IronOnline 
              Bash 01  
              Doc Ray 's Bash Report
            <And 
              for me, personally lying on the grass grinning inanely at doc, a 
              man who spent 24 hours on a bus to get there from Texas and talking 
              as though we'd known each other forever. Og> 
             
              For me as well brother Og, for me as well. Moreover, hope I'll to 
              carry the sight of you doing your best Doc Ray imitation with a 
              broom handle and Dave Draper laughing to the point of tears to my 
              grave ... like I said ya just had to be there and even if you were 
              there was so much going on all the time you just had to miss some 
              of it.  
            My 
              thanks to Dr. Mike for the great stories, the information and help, 
              and most of all for all your kind words. (Now to find myself a new 
              Doctor here in El Paso who's head is not in a warm dark place.) 
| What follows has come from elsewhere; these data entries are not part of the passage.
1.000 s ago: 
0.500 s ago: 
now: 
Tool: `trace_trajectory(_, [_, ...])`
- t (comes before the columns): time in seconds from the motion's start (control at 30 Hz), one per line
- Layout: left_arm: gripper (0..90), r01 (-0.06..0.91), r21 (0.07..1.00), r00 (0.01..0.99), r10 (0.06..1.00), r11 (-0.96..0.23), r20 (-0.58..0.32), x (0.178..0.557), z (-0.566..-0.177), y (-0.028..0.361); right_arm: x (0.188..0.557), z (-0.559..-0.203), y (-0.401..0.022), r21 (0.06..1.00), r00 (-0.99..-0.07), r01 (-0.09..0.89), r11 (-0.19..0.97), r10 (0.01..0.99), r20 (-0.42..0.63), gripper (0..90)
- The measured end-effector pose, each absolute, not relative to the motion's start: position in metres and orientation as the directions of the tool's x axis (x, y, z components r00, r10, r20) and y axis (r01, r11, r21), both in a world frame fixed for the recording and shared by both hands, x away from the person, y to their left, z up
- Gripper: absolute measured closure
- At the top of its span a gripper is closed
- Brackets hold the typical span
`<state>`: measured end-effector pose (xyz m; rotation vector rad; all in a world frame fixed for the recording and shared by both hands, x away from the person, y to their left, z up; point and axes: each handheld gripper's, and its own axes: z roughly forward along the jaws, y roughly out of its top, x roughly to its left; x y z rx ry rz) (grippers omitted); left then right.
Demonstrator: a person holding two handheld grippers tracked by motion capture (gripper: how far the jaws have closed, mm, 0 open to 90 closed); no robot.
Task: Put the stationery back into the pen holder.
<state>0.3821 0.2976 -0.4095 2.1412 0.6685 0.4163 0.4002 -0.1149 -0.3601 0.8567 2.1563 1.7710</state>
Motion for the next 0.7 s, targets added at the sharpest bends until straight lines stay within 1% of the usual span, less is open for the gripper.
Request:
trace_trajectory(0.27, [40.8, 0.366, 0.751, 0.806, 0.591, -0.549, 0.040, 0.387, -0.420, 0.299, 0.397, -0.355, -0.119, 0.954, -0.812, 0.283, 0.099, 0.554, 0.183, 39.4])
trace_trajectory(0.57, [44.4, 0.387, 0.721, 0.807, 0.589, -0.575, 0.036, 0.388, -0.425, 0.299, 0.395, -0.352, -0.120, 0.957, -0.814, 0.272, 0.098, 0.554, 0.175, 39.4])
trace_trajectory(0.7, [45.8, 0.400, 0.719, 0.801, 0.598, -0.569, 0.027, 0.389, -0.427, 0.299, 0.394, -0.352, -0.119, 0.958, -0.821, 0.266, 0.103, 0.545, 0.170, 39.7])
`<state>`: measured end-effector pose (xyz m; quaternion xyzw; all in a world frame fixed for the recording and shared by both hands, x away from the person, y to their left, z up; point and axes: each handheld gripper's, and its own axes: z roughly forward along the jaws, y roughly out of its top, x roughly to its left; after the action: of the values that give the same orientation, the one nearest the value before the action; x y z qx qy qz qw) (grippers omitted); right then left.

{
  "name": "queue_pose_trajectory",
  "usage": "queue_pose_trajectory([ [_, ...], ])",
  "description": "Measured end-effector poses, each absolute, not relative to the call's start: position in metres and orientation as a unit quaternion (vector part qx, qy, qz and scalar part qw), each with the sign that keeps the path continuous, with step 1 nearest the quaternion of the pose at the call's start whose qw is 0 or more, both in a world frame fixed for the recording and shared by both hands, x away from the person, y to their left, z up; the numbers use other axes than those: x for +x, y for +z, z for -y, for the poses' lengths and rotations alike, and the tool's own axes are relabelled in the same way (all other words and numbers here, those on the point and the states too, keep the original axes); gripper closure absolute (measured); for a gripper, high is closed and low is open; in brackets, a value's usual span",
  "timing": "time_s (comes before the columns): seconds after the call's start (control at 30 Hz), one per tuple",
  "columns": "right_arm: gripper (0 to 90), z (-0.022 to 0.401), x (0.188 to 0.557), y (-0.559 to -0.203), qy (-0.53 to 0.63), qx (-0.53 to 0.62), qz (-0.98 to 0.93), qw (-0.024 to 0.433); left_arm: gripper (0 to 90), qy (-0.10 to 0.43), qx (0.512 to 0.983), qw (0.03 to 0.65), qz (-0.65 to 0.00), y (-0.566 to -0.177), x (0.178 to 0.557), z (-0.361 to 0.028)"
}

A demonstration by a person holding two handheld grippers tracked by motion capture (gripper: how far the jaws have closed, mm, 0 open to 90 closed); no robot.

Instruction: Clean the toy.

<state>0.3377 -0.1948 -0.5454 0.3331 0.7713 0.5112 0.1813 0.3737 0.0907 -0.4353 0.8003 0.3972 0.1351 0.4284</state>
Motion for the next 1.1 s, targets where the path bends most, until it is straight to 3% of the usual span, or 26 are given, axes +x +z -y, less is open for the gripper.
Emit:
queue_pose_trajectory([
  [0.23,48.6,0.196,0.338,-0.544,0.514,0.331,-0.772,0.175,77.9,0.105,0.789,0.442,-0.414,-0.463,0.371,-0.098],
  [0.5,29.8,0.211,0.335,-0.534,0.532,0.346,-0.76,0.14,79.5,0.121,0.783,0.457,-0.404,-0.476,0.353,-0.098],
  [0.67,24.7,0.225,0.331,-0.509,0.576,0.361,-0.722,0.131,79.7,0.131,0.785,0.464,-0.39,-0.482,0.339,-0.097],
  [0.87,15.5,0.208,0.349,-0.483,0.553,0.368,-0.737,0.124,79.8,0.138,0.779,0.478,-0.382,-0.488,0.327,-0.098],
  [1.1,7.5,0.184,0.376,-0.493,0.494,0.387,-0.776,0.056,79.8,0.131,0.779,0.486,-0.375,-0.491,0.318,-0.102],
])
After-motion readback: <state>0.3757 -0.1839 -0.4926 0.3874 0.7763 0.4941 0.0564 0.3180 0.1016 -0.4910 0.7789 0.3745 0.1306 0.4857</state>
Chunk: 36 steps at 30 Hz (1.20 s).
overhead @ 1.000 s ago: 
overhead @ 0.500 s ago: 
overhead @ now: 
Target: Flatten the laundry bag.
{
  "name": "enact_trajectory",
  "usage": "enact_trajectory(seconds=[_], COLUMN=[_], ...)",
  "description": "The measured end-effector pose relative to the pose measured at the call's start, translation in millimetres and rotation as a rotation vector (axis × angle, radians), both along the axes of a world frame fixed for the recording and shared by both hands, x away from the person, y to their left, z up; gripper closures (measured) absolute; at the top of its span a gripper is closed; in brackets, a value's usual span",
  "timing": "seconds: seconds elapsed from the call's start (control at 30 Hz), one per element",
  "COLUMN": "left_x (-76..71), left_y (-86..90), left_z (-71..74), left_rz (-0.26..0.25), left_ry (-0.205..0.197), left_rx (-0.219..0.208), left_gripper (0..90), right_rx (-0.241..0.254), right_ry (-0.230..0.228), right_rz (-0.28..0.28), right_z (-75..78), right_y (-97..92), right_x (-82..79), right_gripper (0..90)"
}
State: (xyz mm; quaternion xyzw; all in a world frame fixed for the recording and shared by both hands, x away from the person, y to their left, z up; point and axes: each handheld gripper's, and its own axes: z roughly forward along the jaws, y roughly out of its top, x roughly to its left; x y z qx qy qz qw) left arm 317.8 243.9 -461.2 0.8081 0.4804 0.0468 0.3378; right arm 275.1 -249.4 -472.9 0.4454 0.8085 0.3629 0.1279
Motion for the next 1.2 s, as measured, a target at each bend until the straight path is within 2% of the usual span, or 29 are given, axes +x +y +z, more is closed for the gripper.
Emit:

              My thanks to Dr. Ken for all the fun and sound training info, for 
              keeping me from being the only tattooed guy there and most of all 
              for when you walking in on me in the shower at the gym saying "Good 
              calvess! " and not "You're even tattooed THERE!?"' Love 
              ya both and hope to see you in 2002. 
            The 
              week leading up to my departure by Greyhound had not been without 
              its own drama. A little background: The tattoo shop I work at now 
              is made up of independent contractors who pay a percentage of what 
              they make to the shop for the use of the floor space. We have 2 
              full timers (I'm one), 2 part timers ...well 3 really, the shop 
              owner Flaco is more or less part time. Although we are old friends 
              and more like partners, I had, weeks before, a real name calling 
              and yelling match with Flaco that had made it clear I was going 
              to the Bomber Bash or I was going to pack up my toys and look for 
              a new sand box.  
            The 
              weekend had not been a good one for Flaco. The other full timer's 
              family life was a mess so he was missing work for more hours than 
              he was there and one of the part timers had quit Friday. Tuesday 
              was set to be my last day... then on MondayFlaco took a bad fall 
              I was working when he come in with his right arm in a sling; I of 
              course asked what had happened...'' I fractured my elbow, I guess 
              this changes everything, Doc. I know you won't let me down.'' All 
              I could say was...''You bet, Flaco, if there's anything I can do 
              for you in the next 24 hours feel free to ask.'' I worked late both 
              of my last 2 days. Flaco seemed a little quiet.  
            There 
              are many up sides to bus travel. There is no better way to see the 
              country; there's time to think and read, etc. Moreover, if you wish 
              to move freely from city to city within a state, as I had planned 
              to do, it's the only way to go... plus it's cheap. 
             
              The other side of the coin is... well, let's just say ridin' the 
              grey dog can get a little scary and lot weird. The sad good byes 
              done, I settled in for the long haul on what started out as the 
              best trip of any kind in my lif . In an almost dream like state 
              with Beethoven , Bach, etc., in my head phones I watched the beauty 
              and colors of New Mexico and Arizona pass by in my window. I even 
              found a fresh chef salad in Phoenix to supplement the nuts and jerky 
              in my carry on bag.  
            In 
              was in Phoenix, however, that my luck seemed to change with the 
              driver. Among the new passengers was a middle aged black lady in 
              dirty jeans, a plastic bag of belongings and a small red copy of 
              the New Testament. I knew we were for trouble when she started to 
              yell... "What you doin' here? I said you couldn't come mother #*%$ 
              ! Don't &%#@ with me ... don't, I mean it!" to her own reflection 
              in the window of the bus. As the bus started down the road, she 
              jumped up and started to spin and whirl like a Dervish in the Isle 
              ... people ducking their heads on all sides to keep from being hit. 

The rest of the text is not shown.